If we are to deal with the largest stones in our lives, then forgiveness must come again and again, every step of the way, and so must repentance. So that even if the relationship does not survive, the individuals in that relationship can still forgive and be forgiven. Even if the largest stones crush our relationship, we can not let them crush our souls. Ultimately grace is about our souls. Paul Boese once observed that Forgiveness does not change the past, but it does enlarge the future.

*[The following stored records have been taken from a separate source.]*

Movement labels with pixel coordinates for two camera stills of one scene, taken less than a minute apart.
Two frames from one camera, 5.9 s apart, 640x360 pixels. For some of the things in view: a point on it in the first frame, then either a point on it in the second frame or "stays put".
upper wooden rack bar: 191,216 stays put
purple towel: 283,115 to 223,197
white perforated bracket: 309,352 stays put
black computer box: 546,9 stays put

Surely that’s what Paul had in mind, when after listing those things that would provide the path to Christian community and relationships: compassion, kindness, humility, meekness and patience, Paul says “Above all let the peace of Christ rule in your hearts.” Forgiveness comes when there is genuine repentance and then we choose to carry the burden together until both are back on the path that God has planned for us. Forgiveness opens us up to the joy that God desires for the rest of our lives, whether that be life together or apart, but abundant life in the name of Jesus who ultimately bears all of our burdens. We can not truly deal with the largest stones in our life without the strength and grace and love that Jesus brings to each one of us who claim Him as our Lord.